I have two technical replicates for RNASeq data. They have fair correlation(~0.6). But upon comparing the differentially expressed genes, the genes which are UP in one replicate are down in other replicate, giving biasness towards the biology. I have used TPM to get normalized gene expression value in both the cases. To check in details, first I calculated TPM for entire gene list and picked 6 genes (table1) showing contrasting DE pattern. Then I selected only these 6 genes to calculate TPM(table2). From table2 it can be seen that the log2FC of rep1 and rep2 are in agreement as against the table1. This says that there are some genes whose value affect the calculation at entire gene list level (in table1). My question is how to overcome the biasness in entire calculation due to some of the genes which affect the calculation. Are there any packages available to deal such data?
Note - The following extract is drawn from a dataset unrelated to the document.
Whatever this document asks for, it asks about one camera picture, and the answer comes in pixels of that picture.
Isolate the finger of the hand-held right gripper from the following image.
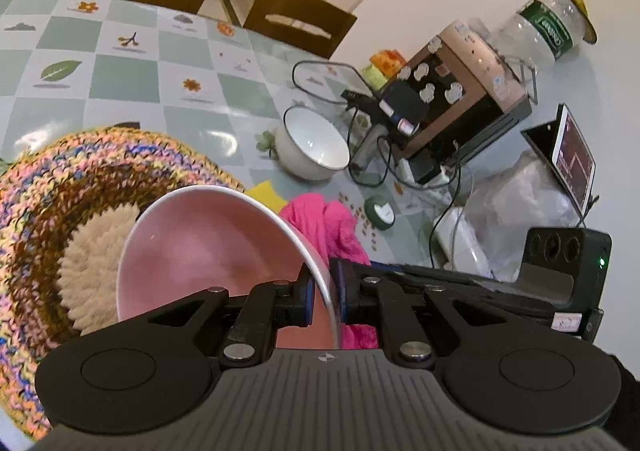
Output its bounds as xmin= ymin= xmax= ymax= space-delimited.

Firstly 0.6 is not a good correlation.
Secondly, think about the normalisation you want:
if you are looking at changes between conditions (and it appears you are because you are talking about genes which are up and genes which are down), you need to do between sample normalisation, but between gene normalisation (which is what TPM is). EdgeR, deseq and limma all implement between sample normalisation on counts (not TPM).
if you are looking for between gene effects, (like correlation of expression levels, not correlation of fold changes), then TPM is suitable, but pearsons correlation coefficient is not suitable. Proportionality has recently be suggested as a better alternative for exactly the reason you outline in your question. See this paper. by Lovell et al.